Mask Requirement had the highest number of starts with 239 starts and 41 different states. Mandate Face Mask Use By all Individuals in Public Facing Businesses had the next highest number, with 46 starts and 46 states. Finally, Mandate Face Mask Use By All Individuals in Public Spaces had 38 starts and 38 states.

With these numbers, the next question is: How many states implemented any of the Masks policies? The following code investigates that question.

data_copy = data.copy() #Create a copy of the data

#Loop through and change any policy type involving masks to be called Mask in the copy of the data
for index, row in data_copy.iterrows():
 if ("Mask" in row.policy_type):
       data_copy.loc[index, "policy_type"] = "Mask"

data_copy = data_copy[(data_copy.start_stop=="start")] #Look only at the data that is a "start"

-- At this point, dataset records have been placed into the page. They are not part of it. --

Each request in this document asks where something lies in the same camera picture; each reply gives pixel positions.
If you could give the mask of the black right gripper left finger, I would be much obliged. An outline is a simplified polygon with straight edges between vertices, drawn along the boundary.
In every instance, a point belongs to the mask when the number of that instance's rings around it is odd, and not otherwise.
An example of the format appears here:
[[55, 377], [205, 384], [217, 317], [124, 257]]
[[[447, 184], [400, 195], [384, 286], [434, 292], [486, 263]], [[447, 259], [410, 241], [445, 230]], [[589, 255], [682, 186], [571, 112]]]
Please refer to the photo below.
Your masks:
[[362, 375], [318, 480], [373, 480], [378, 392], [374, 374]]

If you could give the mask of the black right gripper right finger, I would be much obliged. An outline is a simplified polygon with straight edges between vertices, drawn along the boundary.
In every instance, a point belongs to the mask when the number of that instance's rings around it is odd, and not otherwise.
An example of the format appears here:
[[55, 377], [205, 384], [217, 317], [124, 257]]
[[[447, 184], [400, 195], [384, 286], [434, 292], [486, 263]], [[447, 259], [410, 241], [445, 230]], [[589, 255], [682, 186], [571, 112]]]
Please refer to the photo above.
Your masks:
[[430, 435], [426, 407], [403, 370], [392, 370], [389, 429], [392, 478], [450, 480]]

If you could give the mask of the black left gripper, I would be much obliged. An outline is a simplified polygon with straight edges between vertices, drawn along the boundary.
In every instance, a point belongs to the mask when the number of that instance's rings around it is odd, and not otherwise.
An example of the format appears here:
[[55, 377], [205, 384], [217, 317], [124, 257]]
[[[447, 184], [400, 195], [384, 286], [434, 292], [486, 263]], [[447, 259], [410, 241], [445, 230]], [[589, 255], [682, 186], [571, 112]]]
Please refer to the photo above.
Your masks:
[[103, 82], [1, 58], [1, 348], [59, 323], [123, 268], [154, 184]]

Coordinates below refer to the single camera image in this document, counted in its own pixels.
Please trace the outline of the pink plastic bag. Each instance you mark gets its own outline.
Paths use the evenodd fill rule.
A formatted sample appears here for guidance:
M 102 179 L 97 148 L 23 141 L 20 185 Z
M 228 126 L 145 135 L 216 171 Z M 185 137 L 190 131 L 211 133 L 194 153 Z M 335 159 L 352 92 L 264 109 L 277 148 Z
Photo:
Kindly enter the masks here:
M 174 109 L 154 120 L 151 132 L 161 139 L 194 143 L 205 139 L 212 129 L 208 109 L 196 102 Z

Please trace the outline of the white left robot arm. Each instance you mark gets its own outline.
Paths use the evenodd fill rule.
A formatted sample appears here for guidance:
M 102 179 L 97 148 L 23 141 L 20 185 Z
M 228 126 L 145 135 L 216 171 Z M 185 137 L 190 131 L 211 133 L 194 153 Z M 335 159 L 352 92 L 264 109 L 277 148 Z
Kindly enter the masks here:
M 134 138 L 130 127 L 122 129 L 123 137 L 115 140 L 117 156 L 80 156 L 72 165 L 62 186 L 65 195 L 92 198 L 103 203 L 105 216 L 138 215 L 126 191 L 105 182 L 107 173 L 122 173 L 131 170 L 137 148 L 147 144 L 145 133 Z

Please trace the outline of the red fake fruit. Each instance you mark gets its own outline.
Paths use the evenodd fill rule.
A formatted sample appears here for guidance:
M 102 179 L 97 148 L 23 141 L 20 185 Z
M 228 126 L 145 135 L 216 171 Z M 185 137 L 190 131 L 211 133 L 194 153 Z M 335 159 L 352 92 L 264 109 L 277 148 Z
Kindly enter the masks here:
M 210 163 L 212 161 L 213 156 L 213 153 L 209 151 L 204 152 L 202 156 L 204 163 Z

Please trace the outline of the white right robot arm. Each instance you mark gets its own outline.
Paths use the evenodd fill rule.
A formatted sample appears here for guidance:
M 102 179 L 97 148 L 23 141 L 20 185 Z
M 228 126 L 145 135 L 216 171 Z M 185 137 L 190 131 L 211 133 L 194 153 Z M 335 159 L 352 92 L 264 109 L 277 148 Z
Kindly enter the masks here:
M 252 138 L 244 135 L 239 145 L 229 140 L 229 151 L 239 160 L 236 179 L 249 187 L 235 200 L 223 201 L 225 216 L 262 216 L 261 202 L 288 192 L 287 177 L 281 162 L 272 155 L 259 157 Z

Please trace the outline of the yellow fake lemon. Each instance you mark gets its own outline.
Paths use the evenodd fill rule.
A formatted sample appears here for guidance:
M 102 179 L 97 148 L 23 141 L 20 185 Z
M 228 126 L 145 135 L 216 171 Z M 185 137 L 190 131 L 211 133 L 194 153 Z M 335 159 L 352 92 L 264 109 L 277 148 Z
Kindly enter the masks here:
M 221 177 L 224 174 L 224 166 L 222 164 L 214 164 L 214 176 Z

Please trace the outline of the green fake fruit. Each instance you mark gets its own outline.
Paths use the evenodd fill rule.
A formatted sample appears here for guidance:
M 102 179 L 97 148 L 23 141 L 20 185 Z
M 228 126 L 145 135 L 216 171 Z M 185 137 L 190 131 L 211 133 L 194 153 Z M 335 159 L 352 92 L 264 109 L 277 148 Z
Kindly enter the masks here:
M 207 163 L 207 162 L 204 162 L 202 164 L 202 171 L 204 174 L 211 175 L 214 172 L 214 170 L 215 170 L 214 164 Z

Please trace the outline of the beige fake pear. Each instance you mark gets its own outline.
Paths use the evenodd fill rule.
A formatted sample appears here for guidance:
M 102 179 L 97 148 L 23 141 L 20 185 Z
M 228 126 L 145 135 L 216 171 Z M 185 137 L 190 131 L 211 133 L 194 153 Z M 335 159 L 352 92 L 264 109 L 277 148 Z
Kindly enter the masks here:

count = [] #reset count to 0
for val in data_copy.policy_type.unique(): #loop through each unique policy
  poli = data_copy[data_copy.policy_type == val] # poli hold the dataframe rows for the unique policy 
  ct = 0 #set a counter variable to 0
  for val2 in poli.state_id.unique(): #loop through each unique state within poli
    ct = ct + 1 #increment count for each unique state
  count.append(ct) #Add the number of states to the counter list

policies2 = data_copy.policy_type.unique() #Find all the unique policies

w = {"policy":policies2, "num_states":count}
results_mask = pd.DataFrame(w) #create dataframe

results_mask[(results_mask.policy == "Mask")] #Look at the number of states that implemented a mask related policy

	policy	num_states
1	Mask	51

In total, 51 states/territoties implemented a mask related policy. This is more widespread than the individual policies, however, would still not be in one of the top five policies implemented accross the country. Furthermore, there is variance in what these three different mask policies mean for the public regarding face coverings.

mask_reqs_start_scat = px.scatter(data_copy[(data_copy.policy_type == "Mask")], x="date",y= "policy_type", color = "state_id", title = "Start Mask Requirement")

mask_reqs_start_scat

The states that did implement mask related policies started them at a variety of points throughout the pandemic. For example, HI started a mask related policy on Dec 30, 2020, this is well into the pandemic. AK and MN being two of the first to have the policy started, beginning them back in March when the pandemic was starting!

Hopefully this example gave you some ideas of how you can visualize and analyze datasets using Python!!